Welcome to Regression Alert, your weekly guide to using regression to predict the future with uncanny accuracy.
For those who are new to the feature, here's the deal: every week, I dive into the topic of regression to the mean. Sometimes I'll explain what it really is, why you hear so much about it, and how you can harness its power for yourself. Sometimes I'll give some practical examples of regression at work.
In weeks where I'm giving practical examples, I will select a metric to focus on. I'll rank all players in the league according to that metric, and separate the top players into Group A and the bottom players into Group B. I will verify that the players in Group A have outscored the players in Group B to that point in the season. And then I will predict that, by the magic of regression, Group B will outscore Group A going forward.
Crucially, I don't get to pick my samples, (other than choosing which metric to focus on). If the metric I'm focusing on is yards per target, and Antonio Brown is one of the high outliers in yards per target, then Antonio Brown goes into Group A and may the fantasy gods show mercy on my predictions.
Most importantly, because predictions mean nothing without accountability, I track the results of my predictions over the course of the season and highlight when they prove correct and also when they prove incorrect. Here's a list of all my predictions from last year and how they fared.
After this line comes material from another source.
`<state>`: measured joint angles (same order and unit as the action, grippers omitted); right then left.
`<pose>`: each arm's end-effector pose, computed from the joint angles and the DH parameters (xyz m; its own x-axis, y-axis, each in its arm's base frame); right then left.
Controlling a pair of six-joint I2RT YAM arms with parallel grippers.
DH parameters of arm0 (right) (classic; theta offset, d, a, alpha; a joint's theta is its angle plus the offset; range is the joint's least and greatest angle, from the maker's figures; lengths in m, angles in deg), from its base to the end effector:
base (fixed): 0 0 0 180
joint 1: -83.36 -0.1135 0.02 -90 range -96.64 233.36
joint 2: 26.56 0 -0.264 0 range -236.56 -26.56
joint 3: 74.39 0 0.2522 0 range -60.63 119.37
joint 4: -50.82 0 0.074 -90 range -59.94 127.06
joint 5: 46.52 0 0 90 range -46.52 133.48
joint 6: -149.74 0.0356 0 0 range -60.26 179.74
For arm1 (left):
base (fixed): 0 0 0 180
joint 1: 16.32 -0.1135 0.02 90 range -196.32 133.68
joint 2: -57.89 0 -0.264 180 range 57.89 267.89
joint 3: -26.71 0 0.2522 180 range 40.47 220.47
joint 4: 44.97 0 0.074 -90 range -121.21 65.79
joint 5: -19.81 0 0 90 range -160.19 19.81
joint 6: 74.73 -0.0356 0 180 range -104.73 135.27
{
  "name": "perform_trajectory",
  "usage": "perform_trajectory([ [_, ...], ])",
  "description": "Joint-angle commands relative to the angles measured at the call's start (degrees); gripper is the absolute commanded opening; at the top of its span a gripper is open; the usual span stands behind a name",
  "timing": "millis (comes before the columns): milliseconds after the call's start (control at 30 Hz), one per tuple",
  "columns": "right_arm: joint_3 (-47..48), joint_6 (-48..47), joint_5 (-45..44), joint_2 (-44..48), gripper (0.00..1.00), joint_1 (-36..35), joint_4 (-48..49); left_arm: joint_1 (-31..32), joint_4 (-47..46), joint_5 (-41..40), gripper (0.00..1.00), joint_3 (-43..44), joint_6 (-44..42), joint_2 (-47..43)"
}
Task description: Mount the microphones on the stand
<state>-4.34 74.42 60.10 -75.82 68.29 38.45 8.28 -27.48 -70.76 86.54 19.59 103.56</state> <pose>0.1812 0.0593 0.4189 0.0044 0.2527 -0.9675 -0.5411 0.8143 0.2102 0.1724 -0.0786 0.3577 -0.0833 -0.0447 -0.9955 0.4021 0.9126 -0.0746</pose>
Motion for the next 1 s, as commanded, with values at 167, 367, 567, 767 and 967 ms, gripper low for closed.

What Is Regression To The Mean
For our first article of 2018, I think it's important to nail down exactly what regression to the mean is and why it is so powerful. I'd like to illustrate it with an example from basketball.
The free throw attempt might be the purest act in all of sports. There's no defense. There's no weather. The distance and angle never change. It is exactly the same every time: one player, one ball, one hoop, one shot.
For his career, Steph Curry shoots 90% on free throws, but on a game-to-game level, there's a little bit of variance. Imagine that in Week 1 of the 2018-2019 season Curry makes 3 of 6 free throws. (This would be a wildly uncharacteristic game, but it's not impossible; Curry once shot 1-of-4 and has twice gone 4-of-7.)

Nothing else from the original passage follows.